• [TASK]
Reply with nothing but the number of lines in the data below where the word "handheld" occurs.
STORED DATA: Begin
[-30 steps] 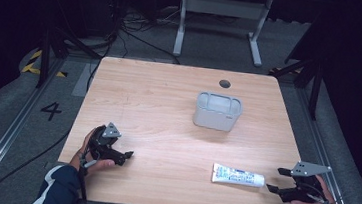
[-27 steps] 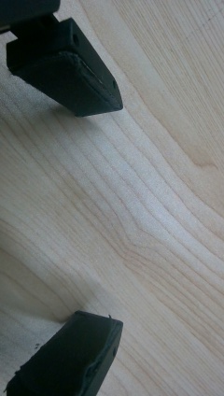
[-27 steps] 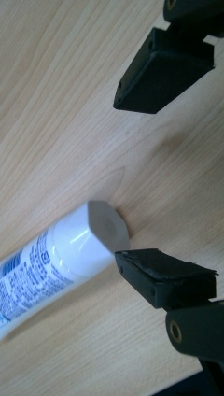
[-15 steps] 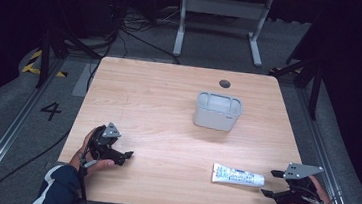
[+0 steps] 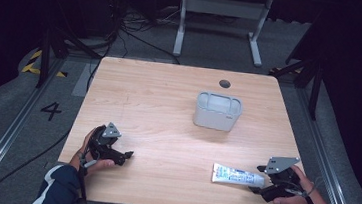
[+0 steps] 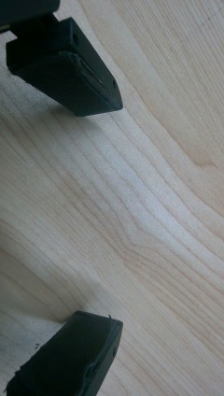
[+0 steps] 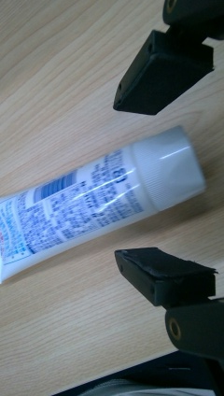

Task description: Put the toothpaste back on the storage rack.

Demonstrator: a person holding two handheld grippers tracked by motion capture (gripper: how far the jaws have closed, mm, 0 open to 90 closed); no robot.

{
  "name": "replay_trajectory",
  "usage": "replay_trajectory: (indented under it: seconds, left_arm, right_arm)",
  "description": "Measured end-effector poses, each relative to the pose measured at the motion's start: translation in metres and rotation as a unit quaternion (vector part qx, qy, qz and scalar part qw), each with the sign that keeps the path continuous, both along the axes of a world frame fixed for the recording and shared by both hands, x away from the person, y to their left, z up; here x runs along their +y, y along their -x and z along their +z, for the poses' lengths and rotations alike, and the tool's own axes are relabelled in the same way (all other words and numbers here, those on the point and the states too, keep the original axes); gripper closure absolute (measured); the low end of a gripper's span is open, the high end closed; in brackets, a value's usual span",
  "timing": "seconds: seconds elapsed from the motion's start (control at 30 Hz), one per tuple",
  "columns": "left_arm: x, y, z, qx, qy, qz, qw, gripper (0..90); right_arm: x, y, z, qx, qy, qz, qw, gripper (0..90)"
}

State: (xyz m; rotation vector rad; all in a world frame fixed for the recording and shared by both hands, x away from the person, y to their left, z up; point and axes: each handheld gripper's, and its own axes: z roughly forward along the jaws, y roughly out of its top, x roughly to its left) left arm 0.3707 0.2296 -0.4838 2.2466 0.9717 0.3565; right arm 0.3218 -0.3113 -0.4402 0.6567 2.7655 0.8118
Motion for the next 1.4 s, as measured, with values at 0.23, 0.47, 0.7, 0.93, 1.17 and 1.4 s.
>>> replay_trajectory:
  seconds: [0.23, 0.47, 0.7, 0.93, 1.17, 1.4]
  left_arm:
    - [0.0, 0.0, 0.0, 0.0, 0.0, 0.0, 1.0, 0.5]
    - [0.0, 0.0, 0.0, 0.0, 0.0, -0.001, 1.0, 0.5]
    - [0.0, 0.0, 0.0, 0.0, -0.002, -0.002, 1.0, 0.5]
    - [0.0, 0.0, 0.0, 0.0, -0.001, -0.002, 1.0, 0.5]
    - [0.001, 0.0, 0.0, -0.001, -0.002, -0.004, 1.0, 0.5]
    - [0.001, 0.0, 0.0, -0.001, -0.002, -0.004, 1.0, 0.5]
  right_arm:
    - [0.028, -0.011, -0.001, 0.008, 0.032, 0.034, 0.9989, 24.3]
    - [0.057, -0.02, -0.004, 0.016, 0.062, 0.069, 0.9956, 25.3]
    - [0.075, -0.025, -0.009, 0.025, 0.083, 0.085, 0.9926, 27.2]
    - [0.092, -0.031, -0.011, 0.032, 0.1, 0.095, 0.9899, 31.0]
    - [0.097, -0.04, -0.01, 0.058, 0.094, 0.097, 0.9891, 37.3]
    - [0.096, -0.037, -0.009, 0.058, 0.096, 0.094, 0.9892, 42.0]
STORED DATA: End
• [TASK RESPONSE]
2